_To do_
Restate word for word the line with "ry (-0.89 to" and all lines after it; please stop only at the end of the listing below.
[Supplied information]
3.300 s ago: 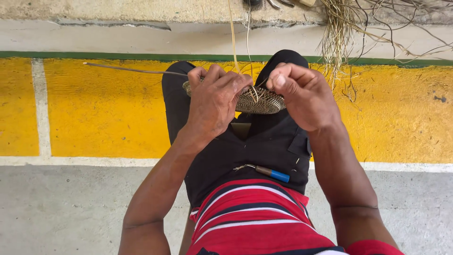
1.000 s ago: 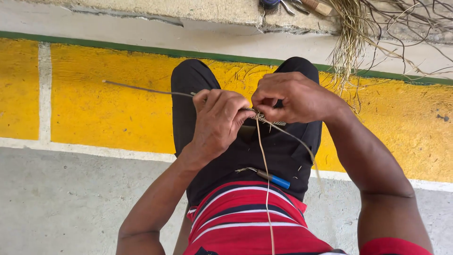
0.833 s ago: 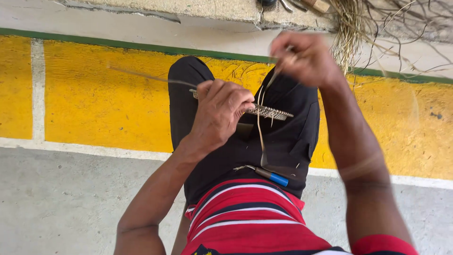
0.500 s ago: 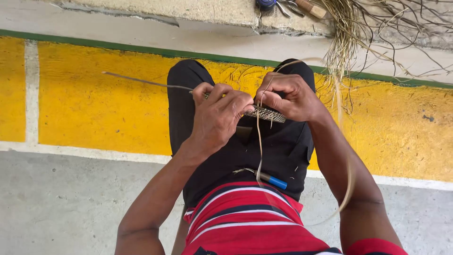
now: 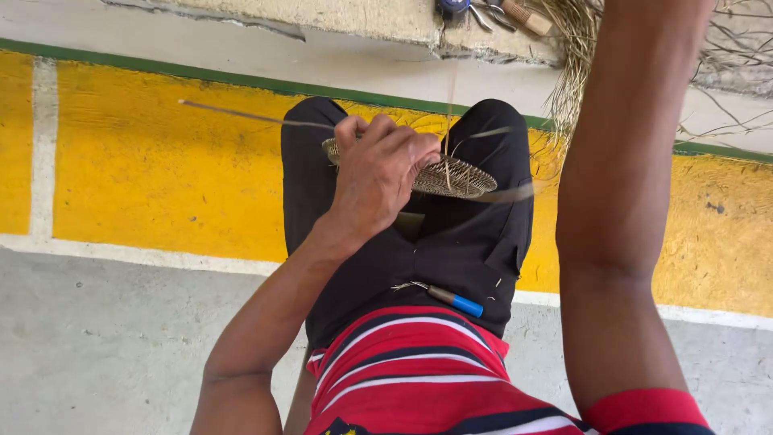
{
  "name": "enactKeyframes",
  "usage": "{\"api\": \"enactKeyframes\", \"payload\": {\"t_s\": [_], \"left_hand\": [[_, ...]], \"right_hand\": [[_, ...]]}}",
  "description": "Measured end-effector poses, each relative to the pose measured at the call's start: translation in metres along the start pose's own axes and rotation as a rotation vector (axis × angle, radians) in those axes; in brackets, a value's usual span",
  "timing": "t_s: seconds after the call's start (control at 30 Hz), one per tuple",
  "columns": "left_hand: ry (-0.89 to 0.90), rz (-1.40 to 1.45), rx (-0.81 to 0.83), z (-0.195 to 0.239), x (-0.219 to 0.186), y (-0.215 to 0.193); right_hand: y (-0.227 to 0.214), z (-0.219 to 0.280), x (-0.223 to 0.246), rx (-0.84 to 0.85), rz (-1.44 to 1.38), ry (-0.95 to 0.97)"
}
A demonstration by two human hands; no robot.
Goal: The recorder is weaving a circular straw or bamboo object by hand.
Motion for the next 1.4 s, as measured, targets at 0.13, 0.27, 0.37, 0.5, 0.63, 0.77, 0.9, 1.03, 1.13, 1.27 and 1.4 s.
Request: {"api": "enactKeyframes", "payload": {"t_s": [0.13,0.27,0.37,0.5,0.63,0.77,0.9,1.03,1.13,1.27,1.4], "left_hand": [[0.012,0.05,0.041,-0.009,0.007,0.007],[0.007,0.045,0.058,-0.017,0.011,0.01],[0.007,0.066,0.063,-0.02,0.013,0.014],[-0.03,0.071,0.044,-0.03,0.013,0.014],[-0.014,0.068,0.042,-0.03,0.016,0.016],[-0.002,0.077,0.028,-0.029,0.015,0.015],[0.015,0.057,0.016,-0.029,0.016,0.016],[0.028,0.047,0.023,-0.029,0.018,0.02],[0.031,0.035,0.02,-0.03,0.018,0.02],[0.052,0.006,-0.021,-0.029,0.016,0.02],[0.027,0.028,-0.003,-0.026,0.02,0.025]], "right_hand": [[0.006,-0.017,0.042,-0.141,-0.365,-0.008],[0.021,0.041,0.043,-0.181,-0.571,0.289],[0.024,0.07,0.052,-0.161,-0.373,0.36],[0.033,0.071,0.069,-0.088,0.068,0.246],[0.039,0.069,0.08,0.07,0.509,0.0],[0.044,0.067,0.077,0.104,0.588,-0.035],[0.046,0.065,0.077,0.125,0.604,-0.054],[0.045,0.068,0.076,0.145,0.619,-0.084],[0.047,0.064,0.076,0.159,0.648,-0.098],[0.051,0.066,0.073,0.151,0.704,-0.077],[0.056,0.07,0.067,0.105,0.7,-0.067]]}}
Point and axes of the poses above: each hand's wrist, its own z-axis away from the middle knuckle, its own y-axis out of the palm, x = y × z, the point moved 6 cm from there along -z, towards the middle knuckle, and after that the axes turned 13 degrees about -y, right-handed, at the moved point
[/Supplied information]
_Reply_
  "columns": "left_hand: ry (-0.89 to 0.90), rz (-1.40 to 1.45), rx (-0.81 to 0.83), z (-0.195 to 0.239), x (-0.219 to 0.186), y (-0.215 to 0.193); right_hand: y (-0.227 to 0.214), z (-0.219 to 0.280), x (-0.223 to 0.246), rx (-0.84 to 0.85), rz (-1.44 to 1.38), ry (-0.95 to 0.97)"
}
A demonstration by two human hands; no robot.
Goal: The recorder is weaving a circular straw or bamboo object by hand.
Motion for the next 1.4 s, as measured, targets at 0.13, 0.27, 0.37, 0.5, 0.63, 0.77, 0.9, 1.03, 1.13, 1.27 and 1.4 s.
Request: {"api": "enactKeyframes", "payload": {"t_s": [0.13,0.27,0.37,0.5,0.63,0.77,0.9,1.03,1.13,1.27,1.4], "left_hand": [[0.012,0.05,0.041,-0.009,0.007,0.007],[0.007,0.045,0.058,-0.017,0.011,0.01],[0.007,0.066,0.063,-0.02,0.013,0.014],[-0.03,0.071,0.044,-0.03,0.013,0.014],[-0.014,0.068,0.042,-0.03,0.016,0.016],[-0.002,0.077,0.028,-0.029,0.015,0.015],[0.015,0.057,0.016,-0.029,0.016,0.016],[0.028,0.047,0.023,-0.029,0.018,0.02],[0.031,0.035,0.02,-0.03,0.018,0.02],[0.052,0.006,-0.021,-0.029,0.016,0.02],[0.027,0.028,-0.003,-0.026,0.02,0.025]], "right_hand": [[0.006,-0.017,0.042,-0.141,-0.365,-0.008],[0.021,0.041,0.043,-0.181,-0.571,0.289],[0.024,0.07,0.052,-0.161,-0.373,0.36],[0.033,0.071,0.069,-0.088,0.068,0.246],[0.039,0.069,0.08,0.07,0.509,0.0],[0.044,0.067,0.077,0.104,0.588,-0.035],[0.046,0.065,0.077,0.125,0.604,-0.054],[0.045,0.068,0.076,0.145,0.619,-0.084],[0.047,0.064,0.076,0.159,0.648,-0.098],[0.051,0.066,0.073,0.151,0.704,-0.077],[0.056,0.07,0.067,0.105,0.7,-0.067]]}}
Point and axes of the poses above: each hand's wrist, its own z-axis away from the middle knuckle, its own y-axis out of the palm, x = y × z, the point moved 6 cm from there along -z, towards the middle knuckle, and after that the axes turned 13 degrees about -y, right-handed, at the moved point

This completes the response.